20111213

As outras histórias

Todos os dias trabalho com texto. Ficção, não-ficção, próprio, de outros, estruturando, criando, editando, por iniciativa própria ou por contrato. E, no entanto, parece-me sempre que nunca consigo criar o texto que está sempre comigo, que me perturba. Parece-me também que existem duas barreiras que contribuem para o referido efeito. A primeira é a de que não consigo encontrar as palavras que traduzam o que me acossa. A segunda, sendo eu um burocrata, é que não consigo desenhar o formato adequado.

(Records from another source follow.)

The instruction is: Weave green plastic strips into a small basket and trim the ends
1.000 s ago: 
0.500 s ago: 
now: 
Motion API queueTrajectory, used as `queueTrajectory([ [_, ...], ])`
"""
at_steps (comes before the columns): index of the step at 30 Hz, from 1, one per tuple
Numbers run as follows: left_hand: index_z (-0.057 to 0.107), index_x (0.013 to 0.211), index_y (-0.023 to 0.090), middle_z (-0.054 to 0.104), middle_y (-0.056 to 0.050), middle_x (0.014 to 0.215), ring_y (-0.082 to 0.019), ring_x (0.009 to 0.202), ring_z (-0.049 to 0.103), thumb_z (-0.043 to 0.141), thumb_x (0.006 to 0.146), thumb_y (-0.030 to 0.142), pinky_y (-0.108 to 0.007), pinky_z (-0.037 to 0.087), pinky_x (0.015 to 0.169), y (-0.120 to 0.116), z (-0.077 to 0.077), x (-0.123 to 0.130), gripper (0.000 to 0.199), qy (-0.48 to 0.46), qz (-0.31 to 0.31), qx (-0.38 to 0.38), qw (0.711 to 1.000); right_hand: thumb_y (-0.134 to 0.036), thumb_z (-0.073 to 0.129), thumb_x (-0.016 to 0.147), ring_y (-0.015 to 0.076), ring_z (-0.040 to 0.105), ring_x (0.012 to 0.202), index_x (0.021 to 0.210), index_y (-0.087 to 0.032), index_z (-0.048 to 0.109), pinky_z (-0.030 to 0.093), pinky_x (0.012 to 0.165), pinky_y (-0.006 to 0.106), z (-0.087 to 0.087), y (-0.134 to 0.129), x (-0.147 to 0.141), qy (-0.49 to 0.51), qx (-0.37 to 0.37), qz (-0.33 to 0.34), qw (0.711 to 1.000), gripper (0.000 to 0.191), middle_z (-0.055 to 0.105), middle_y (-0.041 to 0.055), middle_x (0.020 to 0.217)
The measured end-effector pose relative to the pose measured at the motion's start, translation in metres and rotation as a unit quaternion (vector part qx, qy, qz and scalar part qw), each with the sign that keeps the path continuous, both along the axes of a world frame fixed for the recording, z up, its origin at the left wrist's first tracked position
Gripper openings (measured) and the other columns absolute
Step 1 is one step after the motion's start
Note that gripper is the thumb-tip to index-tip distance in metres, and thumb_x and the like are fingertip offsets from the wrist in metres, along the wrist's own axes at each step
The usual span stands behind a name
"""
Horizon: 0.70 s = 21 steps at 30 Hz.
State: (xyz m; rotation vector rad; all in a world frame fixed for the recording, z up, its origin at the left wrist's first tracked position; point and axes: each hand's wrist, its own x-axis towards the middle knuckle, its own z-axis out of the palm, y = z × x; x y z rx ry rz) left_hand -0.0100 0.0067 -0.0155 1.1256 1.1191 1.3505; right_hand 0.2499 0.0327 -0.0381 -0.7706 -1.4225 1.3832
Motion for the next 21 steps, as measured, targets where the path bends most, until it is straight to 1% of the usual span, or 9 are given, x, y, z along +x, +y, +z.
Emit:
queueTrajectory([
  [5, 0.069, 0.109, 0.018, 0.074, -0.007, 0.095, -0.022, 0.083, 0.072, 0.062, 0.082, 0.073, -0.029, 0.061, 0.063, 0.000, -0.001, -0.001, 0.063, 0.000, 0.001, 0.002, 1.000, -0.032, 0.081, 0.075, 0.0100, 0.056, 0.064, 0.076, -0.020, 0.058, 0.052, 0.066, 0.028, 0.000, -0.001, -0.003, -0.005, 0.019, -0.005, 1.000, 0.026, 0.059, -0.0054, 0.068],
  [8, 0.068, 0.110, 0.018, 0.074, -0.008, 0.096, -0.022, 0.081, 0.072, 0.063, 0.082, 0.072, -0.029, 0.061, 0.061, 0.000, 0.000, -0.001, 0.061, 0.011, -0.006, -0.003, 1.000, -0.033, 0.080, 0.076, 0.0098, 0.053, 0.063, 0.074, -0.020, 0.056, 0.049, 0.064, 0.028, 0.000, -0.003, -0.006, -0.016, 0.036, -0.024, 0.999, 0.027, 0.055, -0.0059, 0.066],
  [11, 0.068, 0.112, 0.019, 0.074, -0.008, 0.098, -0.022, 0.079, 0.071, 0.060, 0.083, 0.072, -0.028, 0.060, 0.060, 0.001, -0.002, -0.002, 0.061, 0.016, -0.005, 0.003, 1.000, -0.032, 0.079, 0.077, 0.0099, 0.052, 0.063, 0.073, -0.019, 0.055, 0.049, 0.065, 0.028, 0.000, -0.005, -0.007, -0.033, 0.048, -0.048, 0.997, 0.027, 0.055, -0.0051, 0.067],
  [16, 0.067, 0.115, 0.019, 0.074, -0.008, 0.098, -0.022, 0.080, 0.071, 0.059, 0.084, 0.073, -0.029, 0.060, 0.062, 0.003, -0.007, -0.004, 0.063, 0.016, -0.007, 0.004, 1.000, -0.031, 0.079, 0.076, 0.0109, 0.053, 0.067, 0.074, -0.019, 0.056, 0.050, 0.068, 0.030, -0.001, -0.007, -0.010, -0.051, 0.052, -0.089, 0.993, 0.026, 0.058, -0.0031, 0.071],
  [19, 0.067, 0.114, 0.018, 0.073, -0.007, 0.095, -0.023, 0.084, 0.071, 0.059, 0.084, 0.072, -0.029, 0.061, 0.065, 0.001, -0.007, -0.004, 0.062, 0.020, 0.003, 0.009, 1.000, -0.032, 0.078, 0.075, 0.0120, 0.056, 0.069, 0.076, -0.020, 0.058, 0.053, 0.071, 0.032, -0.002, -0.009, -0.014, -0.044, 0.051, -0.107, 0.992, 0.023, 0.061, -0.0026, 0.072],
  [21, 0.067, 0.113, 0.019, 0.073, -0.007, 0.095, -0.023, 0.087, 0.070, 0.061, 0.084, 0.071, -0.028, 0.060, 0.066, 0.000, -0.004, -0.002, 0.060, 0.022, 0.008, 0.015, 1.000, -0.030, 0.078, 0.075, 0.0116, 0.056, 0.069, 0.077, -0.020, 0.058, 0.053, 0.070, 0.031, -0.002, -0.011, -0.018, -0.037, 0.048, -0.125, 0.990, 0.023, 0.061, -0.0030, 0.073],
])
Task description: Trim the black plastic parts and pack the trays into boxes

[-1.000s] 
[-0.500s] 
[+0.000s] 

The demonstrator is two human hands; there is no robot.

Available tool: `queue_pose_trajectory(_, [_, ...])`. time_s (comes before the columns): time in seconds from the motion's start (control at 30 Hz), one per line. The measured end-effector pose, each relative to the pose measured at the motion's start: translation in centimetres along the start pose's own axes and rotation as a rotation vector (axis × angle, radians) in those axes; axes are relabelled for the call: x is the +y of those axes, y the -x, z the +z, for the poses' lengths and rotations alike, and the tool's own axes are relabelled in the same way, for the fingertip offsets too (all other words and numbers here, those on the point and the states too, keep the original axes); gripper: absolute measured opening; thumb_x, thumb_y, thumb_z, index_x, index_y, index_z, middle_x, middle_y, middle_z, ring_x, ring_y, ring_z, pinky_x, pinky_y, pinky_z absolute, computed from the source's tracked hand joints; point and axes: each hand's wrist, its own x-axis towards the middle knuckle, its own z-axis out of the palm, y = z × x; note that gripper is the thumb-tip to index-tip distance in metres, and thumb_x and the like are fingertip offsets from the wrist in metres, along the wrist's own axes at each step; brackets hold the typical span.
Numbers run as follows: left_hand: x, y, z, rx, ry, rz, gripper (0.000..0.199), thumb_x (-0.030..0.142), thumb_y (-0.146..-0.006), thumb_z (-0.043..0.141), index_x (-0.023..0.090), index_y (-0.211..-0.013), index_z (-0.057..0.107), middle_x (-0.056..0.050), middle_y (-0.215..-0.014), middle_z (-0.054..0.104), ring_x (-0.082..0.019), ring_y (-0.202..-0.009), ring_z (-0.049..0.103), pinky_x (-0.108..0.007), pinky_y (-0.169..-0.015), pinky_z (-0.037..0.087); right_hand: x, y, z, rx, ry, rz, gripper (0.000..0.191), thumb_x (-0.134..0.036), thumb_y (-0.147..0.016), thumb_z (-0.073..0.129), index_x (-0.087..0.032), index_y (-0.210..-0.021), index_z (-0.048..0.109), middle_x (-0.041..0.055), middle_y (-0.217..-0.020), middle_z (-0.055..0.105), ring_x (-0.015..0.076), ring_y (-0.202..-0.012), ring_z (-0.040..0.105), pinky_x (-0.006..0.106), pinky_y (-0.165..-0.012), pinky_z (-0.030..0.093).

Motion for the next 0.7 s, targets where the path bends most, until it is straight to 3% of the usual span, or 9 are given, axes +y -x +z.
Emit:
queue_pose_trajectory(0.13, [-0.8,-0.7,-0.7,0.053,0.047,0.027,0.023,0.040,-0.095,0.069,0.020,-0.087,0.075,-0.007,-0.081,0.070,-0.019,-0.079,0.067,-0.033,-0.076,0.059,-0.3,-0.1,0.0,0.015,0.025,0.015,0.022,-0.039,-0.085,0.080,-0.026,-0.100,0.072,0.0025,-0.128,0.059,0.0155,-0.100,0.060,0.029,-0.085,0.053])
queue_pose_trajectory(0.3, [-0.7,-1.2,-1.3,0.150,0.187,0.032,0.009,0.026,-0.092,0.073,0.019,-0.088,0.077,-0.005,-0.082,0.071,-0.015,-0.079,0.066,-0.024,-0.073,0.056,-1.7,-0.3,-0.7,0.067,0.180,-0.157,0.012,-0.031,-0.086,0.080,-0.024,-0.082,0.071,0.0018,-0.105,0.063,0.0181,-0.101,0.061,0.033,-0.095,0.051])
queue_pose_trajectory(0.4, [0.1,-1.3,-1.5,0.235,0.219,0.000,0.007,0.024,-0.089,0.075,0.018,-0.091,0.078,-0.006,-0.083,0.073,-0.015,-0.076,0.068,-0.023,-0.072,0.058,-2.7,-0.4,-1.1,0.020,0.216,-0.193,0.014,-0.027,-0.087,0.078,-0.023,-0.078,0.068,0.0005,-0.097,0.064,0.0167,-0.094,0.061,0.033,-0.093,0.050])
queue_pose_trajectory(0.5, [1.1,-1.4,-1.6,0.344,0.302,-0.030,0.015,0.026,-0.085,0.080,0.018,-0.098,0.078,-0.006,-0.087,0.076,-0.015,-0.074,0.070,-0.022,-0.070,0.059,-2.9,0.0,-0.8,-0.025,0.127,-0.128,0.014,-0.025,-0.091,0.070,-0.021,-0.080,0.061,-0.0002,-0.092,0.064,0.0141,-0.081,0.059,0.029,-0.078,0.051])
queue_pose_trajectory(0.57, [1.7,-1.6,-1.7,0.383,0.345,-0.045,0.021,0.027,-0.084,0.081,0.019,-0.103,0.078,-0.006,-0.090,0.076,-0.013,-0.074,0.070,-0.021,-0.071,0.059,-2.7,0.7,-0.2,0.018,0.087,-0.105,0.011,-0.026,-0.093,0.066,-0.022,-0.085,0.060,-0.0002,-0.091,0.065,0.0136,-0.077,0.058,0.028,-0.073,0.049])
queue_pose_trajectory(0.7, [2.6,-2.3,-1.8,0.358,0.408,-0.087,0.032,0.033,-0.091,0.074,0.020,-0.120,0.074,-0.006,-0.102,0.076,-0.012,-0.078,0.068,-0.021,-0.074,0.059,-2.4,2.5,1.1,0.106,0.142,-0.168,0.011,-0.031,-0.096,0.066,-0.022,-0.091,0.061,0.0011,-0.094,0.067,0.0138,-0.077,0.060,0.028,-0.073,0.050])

Um dos textos que me persegue desde sempre, e que se desdobra em múltiplos textos, tem a ver com as outras histórias. Acho que o projecto nasceu com as cidades invisíveis de calvino, lido há mais de duas décadas. Em essência, tem a ver com reportar e reproduzir em texto os imaginários riquissimos a que normalmente não temos acesso. Por exemplo, como será hoje viver em Detroit. Mas também como persistir na manufactura de ferramentas. Ou, ao lado, como será o mundo dos que já pertencem aos nós digitais. Por outras palavras, convocar todos os mundos que escapam um pouco ao interior das nossas fronteiras limitadas. Pensava nisto, mais uma vez, hoje de manhã. E eis que a minha amiga Cândida alerta para um maravilhoso texto de Henning Mankel, "In africa, the art of listening", publicado no New York Times. O texto fala da experiência de viver aquilo que eu idealizo. É uma espantosa coincidência. Tenho de lhe prestar atenção.